The Effect of Multi Leaf Collimator Characteristics in Treatment Planning Systems Calculation Errors as Detected in Phantom and in Patient QA
M Bakhtiari*, J Schmitt, A Sedaghat, V Aroumougame, M Sarfaraz, J Rodgers, RadAmerica, LLC--MedStar Health, Baltimore, MD 21237SU-E-T-182 Sunday 3:00PM - 6:00PM Room: Exhibit Hall
Purpose: We performed patient specific VMAT quality assurance (QA) with a 3D array dosimetry device and a software system that estimates 3D dose distribution in patient anatomy from 3D measurements in phantom. The correlation between the dose errors from phantom measurements and the corresponding volumetric (3D) estimated dose in patients were studied. We used the gamma pass-rates to determine if either method depends on MLC characteristics.

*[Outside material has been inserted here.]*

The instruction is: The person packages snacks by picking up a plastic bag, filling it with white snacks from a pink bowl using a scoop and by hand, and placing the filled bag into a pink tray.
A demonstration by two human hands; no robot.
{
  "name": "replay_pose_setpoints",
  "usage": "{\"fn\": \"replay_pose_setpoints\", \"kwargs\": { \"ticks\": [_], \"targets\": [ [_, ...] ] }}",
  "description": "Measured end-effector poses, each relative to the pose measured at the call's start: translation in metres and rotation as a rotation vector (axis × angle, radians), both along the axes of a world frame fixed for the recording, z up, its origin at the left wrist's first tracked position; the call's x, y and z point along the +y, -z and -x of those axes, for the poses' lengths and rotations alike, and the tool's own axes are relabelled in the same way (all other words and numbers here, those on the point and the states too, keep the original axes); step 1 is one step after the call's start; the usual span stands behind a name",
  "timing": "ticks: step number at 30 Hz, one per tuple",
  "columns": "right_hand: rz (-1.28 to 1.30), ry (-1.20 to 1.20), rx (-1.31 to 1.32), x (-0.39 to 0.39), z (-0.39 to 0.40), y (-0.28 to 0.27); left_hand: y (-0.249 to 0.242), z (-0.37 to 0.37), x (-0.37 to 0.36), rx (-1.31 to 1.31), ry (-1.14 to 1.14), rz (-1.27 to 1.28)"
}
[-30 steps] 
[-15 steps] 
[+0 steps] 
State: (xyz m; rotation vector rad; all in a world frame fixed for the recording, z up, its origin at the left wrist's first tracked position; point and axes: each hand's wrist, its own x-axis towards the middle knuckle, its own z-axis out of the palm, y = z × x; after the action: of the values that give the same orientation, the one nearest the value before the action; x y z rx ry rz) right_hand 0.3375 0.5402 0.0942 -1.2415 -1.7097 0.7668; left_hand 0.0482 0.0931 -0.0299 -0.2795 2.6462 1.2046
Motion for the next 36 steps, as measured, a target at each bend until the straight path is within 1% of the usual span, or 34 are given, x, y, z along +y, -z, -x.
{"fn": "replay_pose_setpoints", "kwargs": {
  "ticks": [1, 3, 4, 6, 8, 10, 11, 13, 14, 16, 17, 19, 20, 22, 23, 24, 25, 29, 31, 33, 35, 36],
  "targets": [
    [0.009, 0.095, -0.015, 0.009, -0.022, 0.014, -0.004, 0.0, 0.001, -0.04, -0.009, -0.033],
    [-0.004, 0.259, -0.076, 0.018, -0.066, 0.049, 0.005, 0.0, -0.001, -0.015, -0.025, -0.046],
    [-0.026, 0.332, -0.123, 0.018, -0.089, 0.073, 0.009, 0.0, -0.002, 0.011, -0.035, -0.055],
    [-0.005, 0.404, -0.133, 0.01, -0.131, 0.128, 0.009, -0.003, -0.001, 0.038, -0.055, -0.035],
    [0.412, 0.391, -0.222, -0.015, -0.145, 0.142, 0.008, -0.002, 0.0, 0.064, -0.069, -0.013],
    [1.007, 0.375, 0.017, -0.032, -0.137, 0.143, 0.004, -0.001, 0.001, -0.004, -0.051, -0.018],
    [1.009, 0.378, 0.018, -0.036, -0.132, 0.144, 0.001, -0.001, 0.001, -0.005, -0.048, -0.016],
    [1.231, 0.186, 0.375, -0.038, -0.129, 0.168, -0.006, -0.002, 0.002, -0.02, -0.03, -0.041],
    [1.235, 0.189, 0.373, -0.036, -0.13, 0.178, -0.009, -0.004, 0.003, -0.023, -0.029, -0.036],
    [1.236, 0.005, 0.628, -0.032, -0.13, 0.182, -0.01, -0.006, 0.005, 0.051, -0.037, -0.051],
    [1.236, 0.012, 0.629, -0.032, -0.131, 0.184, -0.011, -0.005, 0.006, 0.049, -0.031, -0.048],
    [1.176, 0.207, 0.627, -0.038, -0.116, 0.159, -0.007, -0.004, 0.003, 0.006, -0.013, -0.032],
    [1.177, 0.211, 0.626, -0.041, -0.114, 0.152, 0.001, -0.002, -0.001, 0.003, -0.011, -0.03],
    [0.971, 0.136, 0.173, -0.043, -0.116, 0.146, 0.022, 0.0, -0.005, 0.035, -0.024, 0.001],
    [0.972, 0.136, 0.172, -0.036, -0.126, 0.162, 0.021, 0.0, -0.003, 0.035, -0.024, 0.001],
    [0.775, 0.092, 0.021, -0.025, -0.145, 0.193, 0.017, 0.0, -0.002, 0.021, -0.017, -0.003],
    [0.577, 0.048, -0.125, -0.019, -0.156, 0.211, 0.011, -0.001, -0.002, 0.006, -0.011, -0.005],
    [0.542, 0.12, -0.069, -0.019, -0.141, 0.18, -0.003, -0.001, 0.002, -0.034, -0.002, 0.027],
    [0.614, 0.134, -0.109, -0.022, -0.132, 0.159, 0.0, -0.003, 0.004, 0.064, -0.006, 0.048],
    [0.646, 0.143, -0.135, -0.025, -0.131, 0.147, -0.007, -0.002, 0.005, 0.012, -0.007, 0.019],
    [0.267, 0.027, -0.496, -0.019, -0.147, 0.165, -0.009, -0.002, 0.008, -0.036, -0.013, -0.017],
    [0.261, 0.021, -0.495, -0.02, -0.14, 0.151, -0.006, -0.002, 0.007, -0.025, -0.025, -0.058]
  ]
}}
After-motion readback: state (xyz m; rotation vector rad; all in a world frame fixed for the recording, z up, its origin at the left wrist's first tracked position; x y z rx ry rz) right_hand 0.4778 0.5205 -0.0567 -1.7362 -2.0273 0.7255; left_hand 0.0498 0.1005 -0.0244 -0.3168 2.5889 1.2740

Methods: The plan and dose were calculated by the Eclipse TPS (VARIAN) and the VMAT treatments were delivered to an ArcCHECK diode phantom (Sun Nuclear). The gamma pass-rates were calculated using the data measured using the ArcCHECK and the verification plan calculated in Eclipse. The 3DVH software (Sun Nuclear) was used to estimate the 3D dose in patient using Plan Dose Perturbation algorithm, based on the ArcCHECK measurements. In-house software was developed to calculate the percentage of the leaf pairs with a gap less than 1 cm for each treatment along with the percentage of the beams areas that was blocked by MLCs for the entire treatment. For each patient, any dependency on pass-rates and the MLC characteristics was investigated.
Results: There was no correlation between the phantom and the 3D patient QA gamma pass-rates. The Phantom gamma pass-rates did not correlate with the percentage of the leaf pairs with 1 cm gaps or smaller. With 3D QA in patient anatomy, it was found that when the percentage of the leaf pairs with smaller gaps increases, the gamma pass-rate drops. There was no correlation between phantom gamma-pass rate and the field area blocked by MLCs. Increasing the MLC-blocked area corresponds to decrease in 3D gamma pass-rate in patient QA.
Conclusion: It was found that 3D QA in patient anatomy more efficiently reflects the errors caused by MLC characterization in the treatment planning software.